Yargıtay Büyük Genel Kurulu 1975/7 Esas 1975/9 Karar
Karar Dilini Çevir:
Yargıtay
Dairesi: Büyük Genel Kurulu
Esas No: 1975/ 7
Karar No: 1975 / 9
Karar Tarihi: 20.10.1975

(1412 S. K. m. 290)

I - KONUYA GİRİŞ :

Ceza Muhakemeleri Usulü Kanunu'nun 290. maddesi "Müdafi, maznunun açık arzusuna muhalif olmamak şartıyla kanun yollarına müracaat eyleyebilir." hükmünü taşımaktadır. Bu madde uygulamasıyla ilgili olarak Yargıtay Sekizinci Ceza Dairesi'nce, vekaletnamesiz müdafiin, sanığın açık isteği saptanmadan, kanun yollarına başvuramayacağına karar verilmiş, Yargıtay Ceza Genel Kurulu ile 2. ve 4. Ceza Daireleri ise sanıkla birlikte hakim huzurunda bulunan ve onu savunan vekaletnamesiz müdafiin kanun yollarına da müracaat edebileceğini içtihat eylemiştir. Kararlar arasındaki bu aykırılığın İçtihadı Birleştirme Büyük Kurulu'nca bir sonuca bağlanması Sekizinci Ceza Dairesi Bşakanlığı'nın 13.05.1975 günlü ve 205/109 sayılı yazısı ile Yargıtay Birinci Başkanlığı'na bildirilmesi üzerine, Yargıtay Ceza Daireleri'nin görüşleri ve son uygulamaları hakkındaki cevapları alındıktan sonra Birinci Başkanlık Divanı'nca yapılan incelemede, anılan kararlarda içtihat uyuşmazlığı bulunduğu ve bu aykırılığın 1730 sayılı Yargıtay Yasası'nın 20. maddesi gereğince içtihatların birleştirilmesi yolu ile giderilmesine 18.09.1975 gün ve 62 sayı ile karar verilmiştir.
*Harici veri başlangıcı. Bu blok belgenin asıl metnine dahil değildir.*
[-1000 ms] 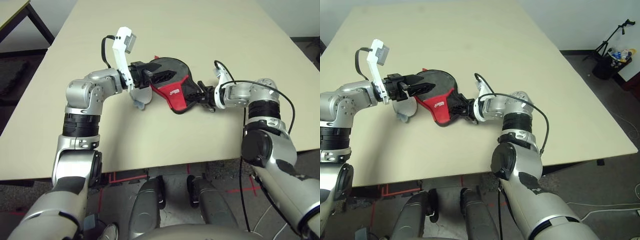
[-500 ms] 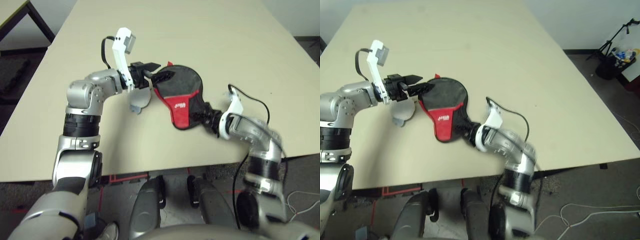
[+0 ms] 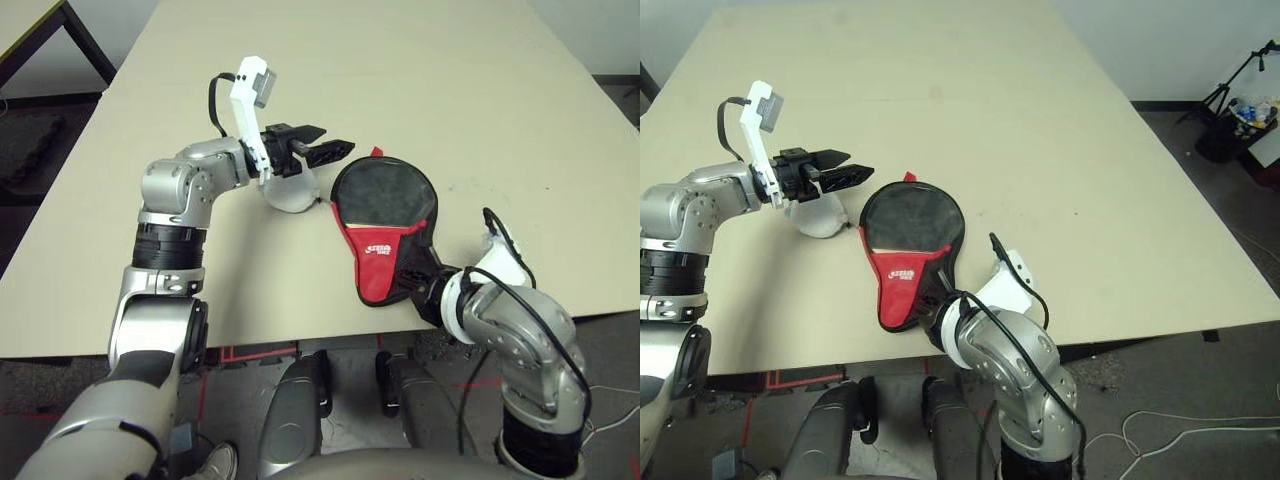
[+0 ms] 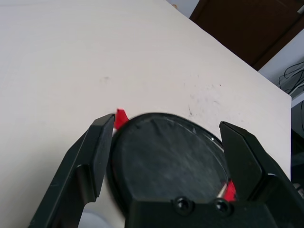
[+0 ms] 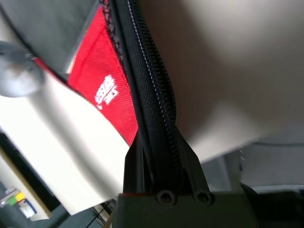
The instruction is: Store the ping-pong paddle in its case and zip it.
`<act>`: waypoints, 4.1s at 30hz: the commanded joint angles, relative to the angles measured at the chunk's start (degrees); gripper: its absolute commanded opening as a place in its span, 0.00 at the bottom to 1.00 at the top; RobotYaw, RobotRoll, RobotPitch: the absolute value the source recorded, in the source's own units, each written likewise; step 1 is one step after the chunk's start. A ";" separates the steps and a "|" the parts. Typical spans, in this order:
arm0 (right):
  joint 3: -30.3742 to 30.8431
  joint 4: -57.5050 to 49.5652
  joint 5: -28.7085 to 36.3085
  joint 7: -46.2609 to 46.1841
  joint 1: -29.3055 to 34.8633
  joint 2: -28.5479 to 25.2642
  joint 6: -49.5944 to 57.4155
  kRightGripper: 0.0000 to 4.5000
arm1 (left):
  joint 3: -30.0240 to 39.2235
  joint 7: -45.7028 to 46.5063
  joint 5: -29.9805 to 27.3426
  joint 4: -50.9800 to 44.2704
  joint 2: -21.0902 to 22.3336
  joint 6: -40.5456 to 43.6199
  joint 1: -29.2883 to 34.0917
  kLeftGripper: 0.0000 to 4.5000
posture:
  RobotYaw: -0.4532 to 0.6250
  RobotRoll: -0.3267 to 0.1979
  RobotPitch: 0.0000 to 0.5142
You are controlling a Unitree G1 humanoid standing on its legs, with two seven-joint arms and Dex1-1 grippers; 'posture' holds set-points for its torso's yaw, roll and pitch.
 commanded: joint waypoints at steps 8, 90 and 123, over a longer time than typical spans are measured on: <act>-1.76 3.86 0.40 7.93 3.09 -8.29 8.78 0.15 | -0.86 -0.39 0.82 0.00 0.52 -0.15 0.48 1.00 | 0.40 0.62 0.39; 27.28 38.42 -91.71 136.54 -44.30 -30.61 46.53 1.00 | -12.94 -14.69 26.11 32.90 3.53 -22.39 -8.82 0.12 | 0.42 0.62 0.41; 23.12 37.00 -95.30 136.95 -42.90 -25.05 51.31 1.00 | -4.67 14.38 33.18 63.73 -29.64 -47.57 -25.63 0.12 | 0.29 0.62 0.43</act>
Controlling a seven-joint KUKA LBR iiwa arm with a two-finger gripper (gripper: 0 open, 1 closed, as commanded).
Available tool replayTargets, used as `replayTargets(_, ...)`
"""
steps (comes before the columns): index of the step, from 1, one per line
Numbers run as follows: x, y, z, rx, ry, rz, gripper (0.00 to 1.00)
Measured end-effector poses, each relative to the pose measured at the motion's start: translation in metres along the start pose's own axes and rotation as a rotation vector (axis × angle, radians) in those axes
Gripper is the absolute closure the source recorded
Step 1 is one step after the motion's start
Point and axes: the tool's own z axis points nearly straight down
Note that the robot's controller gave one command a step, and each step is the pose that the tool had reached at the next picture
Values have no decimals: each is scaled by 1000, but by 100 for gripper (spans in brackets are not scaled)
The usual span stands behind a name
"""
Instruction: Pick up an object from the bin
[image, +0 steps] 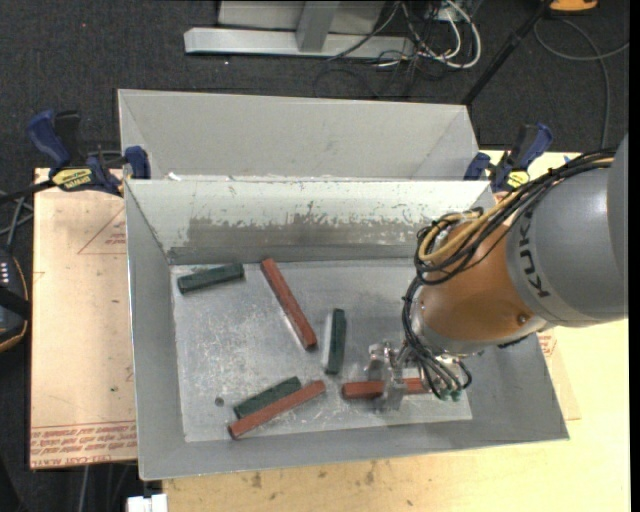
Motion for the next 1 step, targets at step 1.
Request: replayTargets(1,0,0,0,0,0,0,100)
Yargıtay Büyük Genel Kurulu'nun 20.10.1975 günlü toplantısında konu görüşülmüştür. 13.07.1975 günlü ve 15294 sayılı Resmi Gazete'de yayımlanan "İçtihadı birleştirme görüşmelerine ve kararların yazılmasına ilişkin ilke kararı" gereğince raportör üye F.K. tarafından konu, kararlarda birbirine aykırı düşen yönler ve çelişki açıklanmış anılan kararlar arasında aykırılık bulunduğuna ve içtihatların birleştirilmesine oybirliği ile karar verilerek işin esasının incelenmesine geçilmiştir.

II - AYKIRI GÖRÜŞTEKİ KARARLAR :

A - Ceza Genel Kurulu ile aynı doğrultudaki 2. ve 4. Ceza Daireleri'nin kararları :

Yargıtay Ceza Genel Kurulu'nun 09.12.1974 günlü ve 282/447 sayılı kararı:

"Sanığın tahkikatın her hal ve derecesinde bir veya birden fazla müdafiin yardımına müracaat edebileceği hususu CMUK'nun 136/1. maddesinde kabul edilmiş bir genel prensiptir.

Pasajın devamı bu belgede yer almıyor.